You believe that if the contract that the plan could no longer maintain in its entirety is divisible into two separate interests, such that one interest could continue to be maintained by the plan and the other interest could be surrendered, then a similar analysis should apply to the latter interest. With respect to that interest, the plan would likewise have to choose one of two options: (1) surrender the interest, or (2) if permissible under PTE 92-6, sell the interest in a transaction covered by that class exemption. Thus, with respect to such interest in the contract, you state that, but for the sale, the interest would be surrendered by the plan. You have stipulated that you are seeking an opinion from the Department only for the circumstance where, at the time of the sale, the interest maintained in the plan and the interest sold have all of the characteristics of separate life insurance contracts, are independently viable as life insurance contracts, could be purchased in the marketplace as life insurance contracts, and in fact qualify as life insurance contracts under applicable state law.

As stated above, under ERISA section 514(b)(2), the scope of an individual life insurance or annuity contract offered by an employee benefit plan is governed by state law. Based upon the facts and representations contained in your submissions, it is the view of the Department that the sale by a plan of an interest in an individual life insurance contract, where both the interest retained by the plan and the interest sold qualify as life insurance contracts under applicable state law, would constitute a sale of an “individual life insurance.... contract” within the meaning of PTE 92-6. Accordingly, such sale would be exempt under PTE 92-6, assuming all conditions of the exemption are satisfied.

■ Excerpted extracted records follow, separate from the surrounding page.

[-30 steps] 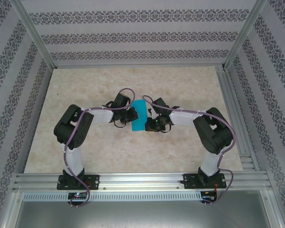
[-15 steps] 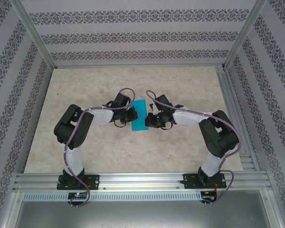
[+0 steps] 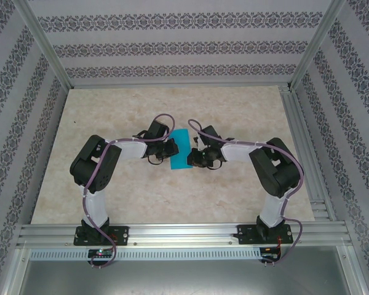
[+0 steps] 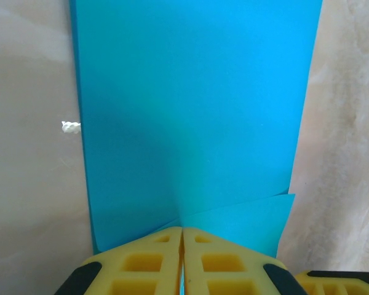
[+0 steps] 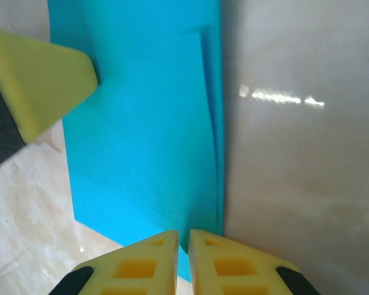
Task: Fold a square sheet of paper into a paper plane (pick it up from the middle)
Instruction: Fold the triangle a second time at the center of the table, then turn over the paper at the center of the table.
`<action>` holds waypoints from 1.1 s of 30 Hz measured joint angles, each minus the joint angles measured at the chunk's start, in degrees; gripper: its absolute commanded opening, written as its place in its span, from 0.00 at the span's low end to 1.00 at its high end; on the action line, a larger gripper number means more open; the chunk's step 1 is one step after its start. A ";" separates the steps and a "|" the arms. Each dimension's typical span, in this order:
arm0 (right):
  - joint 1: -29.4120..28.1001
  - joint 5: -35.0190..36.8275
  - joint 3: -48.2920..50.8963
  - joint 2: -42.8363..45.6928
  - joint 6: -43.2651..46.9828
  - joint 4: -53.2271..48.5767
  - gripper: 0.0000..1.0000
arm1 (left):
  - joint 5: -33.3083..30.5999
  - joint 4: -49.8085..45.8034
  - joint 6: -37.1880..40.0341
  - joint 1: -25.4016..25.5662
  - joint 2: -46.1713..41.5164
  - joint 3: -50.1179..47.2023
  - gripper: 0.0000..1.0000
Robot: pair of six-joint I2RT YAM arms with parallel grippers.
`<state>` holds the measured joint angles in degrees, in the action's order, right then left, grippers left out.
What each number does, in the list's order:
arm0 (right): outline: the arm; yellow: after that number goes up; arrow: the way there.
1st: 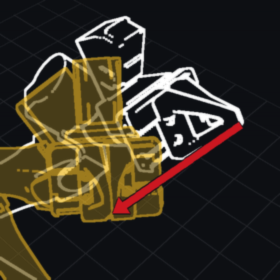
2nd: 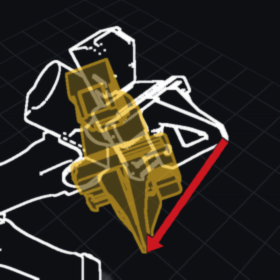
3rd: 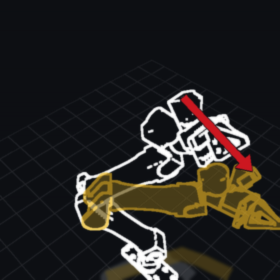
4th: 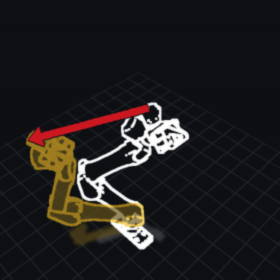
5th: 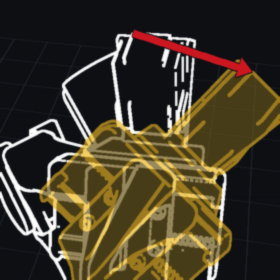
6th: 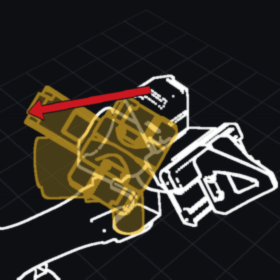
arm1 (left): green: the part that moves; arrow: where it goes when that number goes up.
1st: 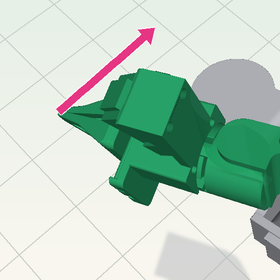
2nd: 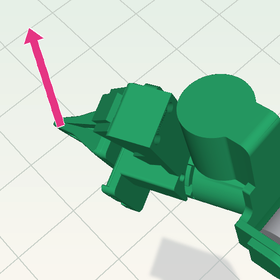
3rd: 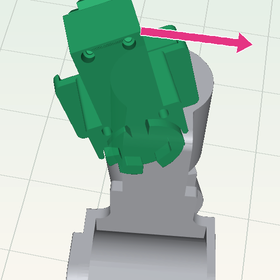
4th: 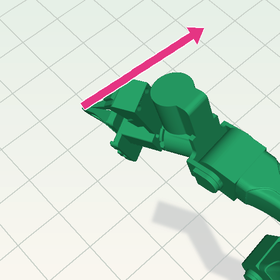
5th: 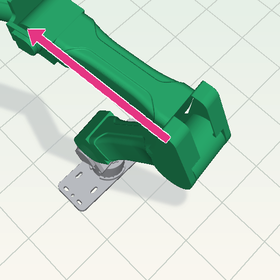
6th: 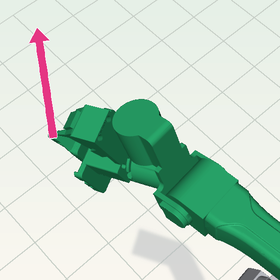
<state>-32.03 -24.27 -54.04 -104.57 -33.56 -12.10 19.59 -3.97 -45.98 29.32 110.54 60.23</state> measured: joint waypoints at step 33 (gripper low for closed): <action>1.84 2.58 -8.44 -2.12 -2.86 1.27 0.23 | 1.55 6.99 -2.38 -0.04 -7.56 -8.20 0.52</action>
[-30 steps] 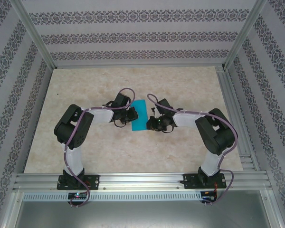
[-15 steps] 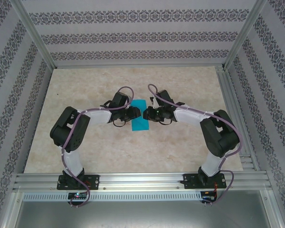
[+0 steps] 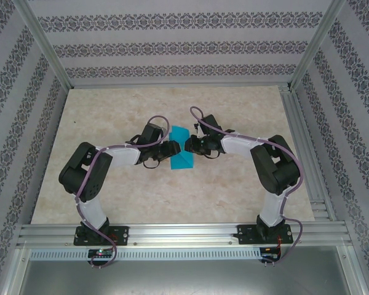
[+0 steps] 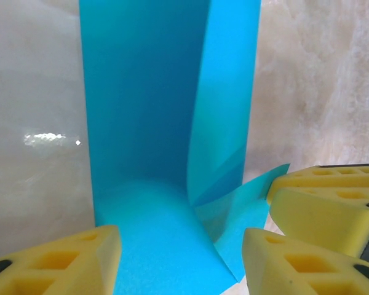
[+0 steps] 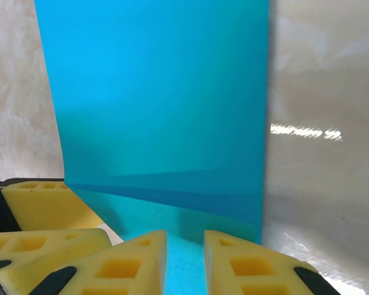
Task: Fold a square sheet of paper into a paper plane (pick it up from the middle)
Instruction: Turn over the paper at the center of the table.
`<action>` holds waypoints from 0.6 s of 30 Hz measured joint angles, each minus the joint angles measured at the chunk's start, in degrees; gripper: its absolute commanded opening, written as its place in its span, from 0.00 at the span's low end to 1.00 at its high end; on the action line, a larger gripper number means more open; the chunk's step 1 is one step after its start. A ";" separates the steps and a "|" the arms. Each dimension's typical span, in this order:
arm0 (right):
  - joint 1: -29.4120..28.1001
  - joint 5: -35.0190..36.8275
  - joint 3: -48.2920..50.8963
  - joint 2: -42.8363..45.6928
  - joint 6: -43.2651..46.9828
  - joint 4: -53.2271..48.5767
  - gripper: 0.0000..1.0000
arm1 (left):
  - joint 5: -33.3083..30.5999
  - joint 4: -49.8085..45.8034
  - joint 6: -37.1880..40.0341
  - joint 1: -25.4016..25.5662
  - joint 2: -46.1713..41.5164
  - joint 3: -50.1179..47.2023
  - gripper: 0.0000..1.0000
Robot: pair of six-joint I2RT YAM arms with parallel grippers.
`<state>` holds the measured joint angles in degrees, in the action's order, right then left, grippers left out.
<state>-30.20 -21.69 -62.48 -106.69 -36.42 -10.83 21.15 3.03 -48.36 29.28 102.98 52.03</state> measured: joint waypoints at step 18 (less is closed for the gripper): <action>1.51 1.31 3.63 3.41 -1.22 1.31 0.29 | 3.39 4.92 2.34 0.00 4.33 3.56 0.12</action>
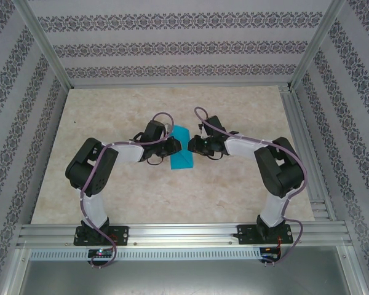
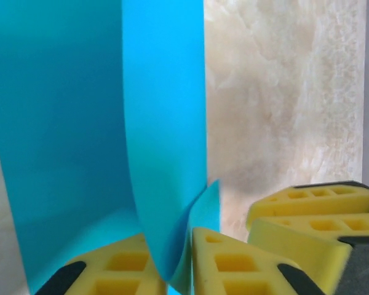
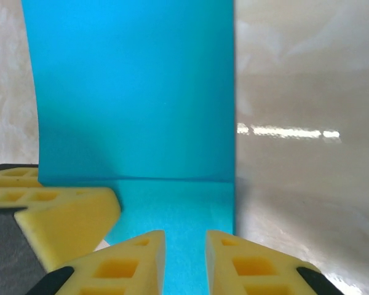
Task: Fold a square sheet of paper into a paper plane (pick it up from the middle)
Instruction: Turn over the paper at the center of the table.
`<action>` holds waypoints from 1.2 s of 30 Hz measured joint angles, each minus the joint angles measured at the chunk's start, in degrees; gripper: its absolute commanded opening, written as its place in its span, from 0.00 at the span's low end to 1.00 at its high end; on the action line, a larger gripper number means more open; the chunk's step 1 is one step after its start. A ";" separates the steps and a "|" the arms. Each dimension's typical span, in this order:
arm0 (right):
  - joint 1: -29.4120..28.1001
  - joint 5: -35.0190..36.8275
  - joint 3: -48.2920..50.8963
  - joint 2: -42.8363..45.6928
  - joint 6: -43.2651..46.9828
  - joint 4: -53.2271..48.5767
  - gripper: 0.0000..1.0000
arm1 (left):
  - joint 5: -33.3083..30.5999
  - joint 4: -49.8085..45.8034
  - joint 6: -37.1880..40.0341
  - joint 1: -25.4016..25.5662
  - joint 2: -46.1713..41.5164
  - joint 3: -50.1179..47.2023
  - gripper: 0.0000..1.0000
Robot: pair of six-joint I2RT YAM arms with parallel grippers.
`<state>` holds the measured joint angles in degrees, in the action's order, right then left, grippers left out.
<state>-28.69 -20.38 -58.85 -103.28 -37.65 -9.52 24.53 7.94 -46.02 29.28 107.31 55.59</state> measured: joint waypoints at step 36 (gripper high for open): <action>8.46 18.36 17.18 27.61 -0.46 0.55 0.83 | -54.40 -56.28 23.93 13.35 12.37 33.66 0.13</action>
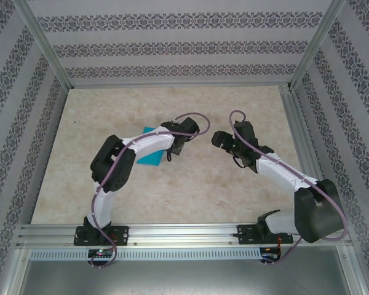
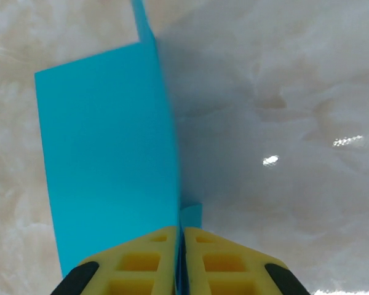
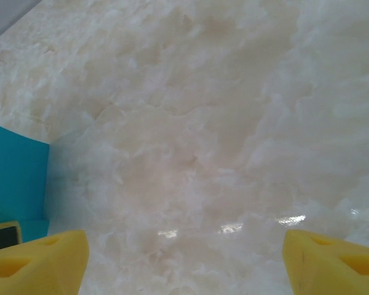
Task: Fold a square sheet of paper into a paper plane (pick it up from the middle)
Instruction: Turn over the paper at the center of the table.
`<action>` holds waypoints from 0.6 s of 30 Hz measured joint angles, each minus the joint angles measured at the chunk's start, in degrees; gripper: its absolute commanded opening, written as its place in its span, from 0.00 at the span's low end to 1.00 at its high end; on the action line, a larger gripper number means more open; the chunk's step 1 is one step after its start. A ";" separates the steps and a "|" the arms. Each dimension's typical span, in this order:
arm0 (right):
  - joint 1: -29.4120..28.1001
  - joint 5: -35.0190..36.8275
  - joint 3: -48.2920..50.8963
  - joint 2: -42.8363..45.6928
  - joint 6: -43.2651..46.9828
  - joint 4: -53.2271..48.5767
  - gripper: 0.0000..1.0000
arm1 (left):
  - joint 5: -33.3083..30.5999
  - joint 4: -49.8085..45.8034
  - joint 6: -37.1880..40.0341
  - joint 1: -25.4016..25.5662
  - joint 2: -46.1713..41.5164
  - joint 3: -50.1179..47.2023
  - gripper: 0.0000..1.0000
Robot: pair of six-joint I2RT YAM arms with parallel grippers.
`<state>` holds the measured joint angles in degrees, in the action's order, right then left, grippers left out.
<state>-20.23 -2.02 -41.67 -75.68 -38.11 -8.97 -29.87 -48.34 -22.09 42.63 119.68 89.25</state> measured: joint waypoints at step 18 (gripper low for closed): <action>1.64 -0.68 0.94 0.46 -1.49 0.09 0.82 | 8.59 -0.44 -2.86 2.78 3.61 2.97 0.40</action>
<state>-18.59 -2.70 -40.73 -75.22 -39.59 -8.88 -21.28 -48.77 -24.95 45.41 123.28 92.23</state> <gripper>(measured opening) 0.821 0.378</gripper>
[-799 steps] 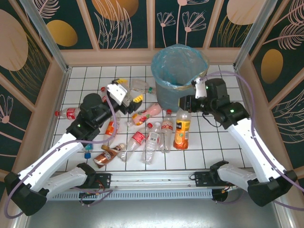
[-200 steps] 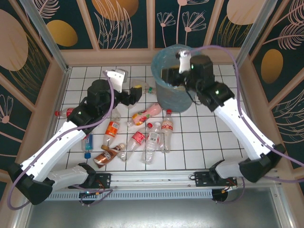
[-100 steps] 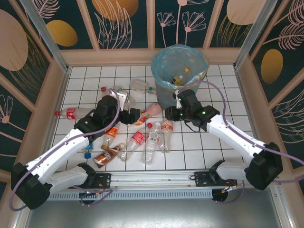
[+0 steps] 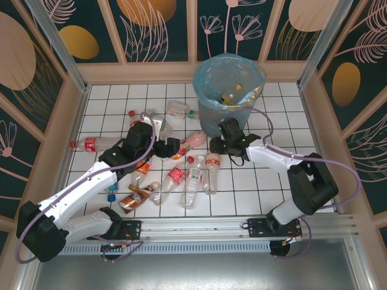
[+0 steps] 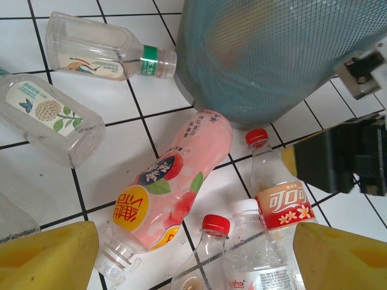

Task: Put the plastic bottles in the bin

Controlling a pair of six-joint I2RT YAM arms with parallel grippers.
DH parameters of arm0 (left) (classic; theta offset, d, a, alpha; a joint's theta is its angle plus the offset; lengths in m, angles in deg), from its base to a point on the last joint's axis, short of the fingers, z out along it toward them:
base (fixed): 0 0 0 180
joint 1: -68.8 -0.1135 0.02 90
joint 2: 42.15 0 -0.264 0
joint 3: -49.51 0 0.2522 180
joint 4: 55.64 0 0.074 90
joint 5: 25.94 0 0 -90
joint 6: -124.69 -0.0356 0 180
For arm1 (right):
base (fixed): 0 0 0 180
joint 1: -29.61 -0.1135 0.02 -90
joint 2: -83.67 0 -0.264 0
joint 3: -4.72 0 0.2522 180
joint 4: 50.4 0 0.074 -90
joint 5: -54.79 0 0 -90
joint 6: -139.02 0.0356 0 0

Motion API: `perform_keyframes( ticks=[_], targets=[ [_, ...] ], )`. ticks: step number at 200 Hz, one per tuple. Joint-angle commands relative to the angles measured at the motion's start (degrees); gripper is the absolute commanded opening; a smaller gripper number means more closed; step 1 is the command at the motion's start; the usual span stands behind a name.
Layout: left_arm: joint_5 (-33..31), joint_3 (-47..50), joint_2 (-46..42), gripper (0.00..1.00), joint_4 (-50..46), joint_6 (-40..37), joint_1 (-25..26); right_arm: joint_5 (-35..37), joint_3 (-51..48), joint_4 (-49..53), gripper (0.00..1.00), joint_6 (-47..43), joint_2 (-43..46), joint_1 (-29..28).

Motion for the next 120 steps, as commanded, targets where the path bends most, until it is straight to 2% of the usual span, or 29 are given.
perform_keyframes(
  ticks=[1,120],
  targets=[
    [0.51,0.94,-0.04,0.84,1.63,0.77,0.16,1.74,-0.53,-6.5,0.49,1.5,-2.54,1.13],
    [-0.23,3.04,-1.5,0.85,3.38,0.57,0.15,1.77,3.25,-9.56,0.55,1.16,-12.46,1.76]
  ],
)
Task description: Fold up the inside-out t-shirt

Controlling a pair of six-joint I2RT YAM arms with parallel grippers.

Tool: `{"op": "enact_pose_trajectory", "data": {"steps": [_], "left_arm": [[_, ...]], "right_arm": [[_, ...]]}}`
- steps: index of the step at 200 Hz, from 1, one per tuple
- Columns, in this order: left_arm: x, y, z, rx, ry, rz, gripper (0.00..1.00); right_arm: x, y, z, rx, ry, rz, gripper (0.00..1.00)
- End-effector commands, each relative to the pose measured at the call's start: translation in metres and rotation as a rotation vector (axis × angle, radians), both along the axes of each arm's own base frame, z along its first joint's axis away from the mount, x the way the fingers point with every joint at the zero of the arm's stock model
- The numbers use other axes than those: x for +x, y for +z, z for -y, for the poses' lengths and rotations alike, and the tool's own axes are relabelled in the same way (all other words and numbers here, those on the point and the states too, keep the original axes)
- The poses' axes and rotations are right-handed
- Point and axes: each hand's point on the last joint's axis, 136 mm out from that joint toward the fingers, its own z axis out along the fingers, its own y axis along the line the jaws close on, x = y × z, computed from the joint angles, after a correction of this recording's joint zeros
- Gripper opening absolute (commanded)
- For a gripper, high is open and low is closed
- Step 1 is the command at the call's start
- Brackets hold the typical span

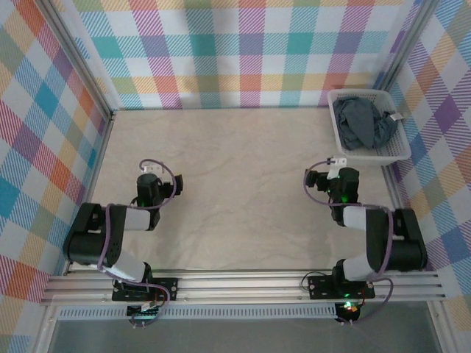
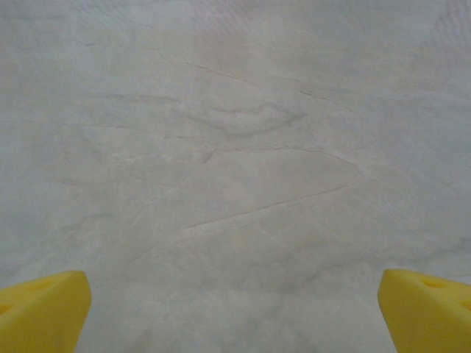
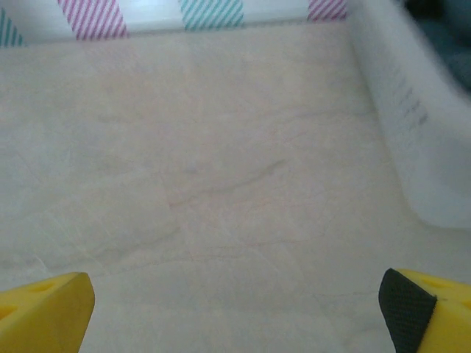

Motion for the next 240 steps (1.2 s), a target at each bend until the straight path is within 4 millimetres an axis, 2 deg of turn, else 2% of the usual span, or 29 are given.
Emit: {"op": "enact_pose_trajectory", "data": {"steps": [1, 12, 20, 33, 53, 61, 85, 99, 114, 137, 150, 157, 161, 165, 179, 185, 205, 217, 240], "left_arm": [[-0.014, 0.050, -0.014, 0.012, 0.101, 0.059, 1.00], [-0.025, 0.071, -0.013, -0.030, 0.123, 0.061, 1.00], [-0.031, 0.093, -0.006, -0.081, 0.108, 0.098, 1.00], [-0.039, 0.126, 0.008, -0.185, 0.082, 0.141, 1.00], [-0.043, 0.157, 0.032, -0.321, 0.035, 0.107, 1.00], [-0.042, 0.168, 0.044, -0.353, -0.008, 0.086, 1.00], [-0.046, 0.180, 0.085, -0.397, -0.165, 0.005, 1.00], [-0.050, 0.182, 0.100, -0.406, -0.232, -0.034, 1.00], [-0.055, 0.180, 0.111, -0.404, -0.300, -0.070, 1.00], [-0.065, 0.175, 0.131, -0.418, -0.427, -0.102, 1.00], [-0.070, 0.173, 0.139, -0.426, -0.482, -0.113, 1.00], [-0.071, 0.171, 0.140, -0.426, -0.483, -0.119, 1.00], [-0.071, 0.169, 0.138, -0.423, -0.475, -0.124, 1.00], [-0.071, 0.167, 0.137, -0.418, -0.467, -0.129, 1.00], [-0.069, 0.162, 0.132, -0.402, -0.431, -0.137, 1.00], [-0.067, 0.162, 0.129, -0.396, -0.416, -0.134, 1.00], [-0.061, 0.170, 0.124, -0.406, -0.376, -0.101, 1.00], [-0.057, 0.178, 0.122, -0.426, -0.352, -0.077, 1.00], [-0.049, 0.194, 0.120, -0.517, -0.279, -0.075, 1.00]], "right_arm": [[-0.012, 0.057, 0.024, 0.107, -0.195, -0.013, 1.00], [-0.014, 0.082, 0.027, 0.179, -0.245, -0.045, 1.00], [-0.009, 0.099, 0.027, 0.216, -0.262, -0.069, 1.00], [0.010, 0.126, 0.031, 0.261, -0.279, -0.120, 1.00], [0.053, 0.137, 0.052, 0.338, -0.341, -0.225, 1.00], [0.071, 0.134, 0.066, 0.383, -0.373, -0.254, 1.00], [0.124, 0.111, 0.106, 0.464, -0.464, -0.335, 1.00], [0.156, 0.098, 0.124, 0.459, -0.480, -0.358, 1.00], [0.186, 0.072, 0.142, 0.455, -0.502, -0.405, 1.00], [0.223, 0.023, 0.157, 0.485, -0.499, -0.445, 1.00], [0.244, 0.009, 0.158, 0.452, -0.446, -0.427, 1.00], [0.252, 0.006, 0.158, 0.434, -0.414, -0.418, 0.94], [0.256, 0.007, 0.157, 0.426, -0.394, -0.412, 0.88], [0.259, 0.008, 0.157, 0.423, -0.376, -0.405, 0.76], [0.262, 0.023, 0.156, 0.466, -0.351, -0.375, 0.17], [0.262, 0.035, 0.152, 0.478, -0.336, -0.362, 0.00], [0.256, 0.089, 0.127, 0.476, -0.236, -0.302, 0.00], [0.246, 0.130, 0.106, 0.449, -0.166, -0.240, 0.00], [0.212, 0.207, 0.062, 0.359, -0.059, -0.087, 0.00]]}}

This letter constitutes an advisory opinion under ERISA Procedure 76-1 and is issued subject to the provisions of that procedure, including section 10, relating to the effects of an advisory opinion. We note that pursuant to section 5 of ERISA Procedure 76-1 this advisory opinion relates solely to the proposed transactions described in your letter.

Sincerely,

Ivan L. Strasfeld
Director
Office of Exemption Determinations

1We are assuming, for purposes of this opinion, that applicable law and pertinent plan provisions permit the acquisition and holding by a plan of a life insurance policy covering the lives of a participant and his or her spouse.

2Example 2 in the Preamble to Proposed Exemption PTE 77-8 (42 FR at 4037, January 21, 1977) states that a plan may decide “to convert its funding method from individual policies to a group contract”.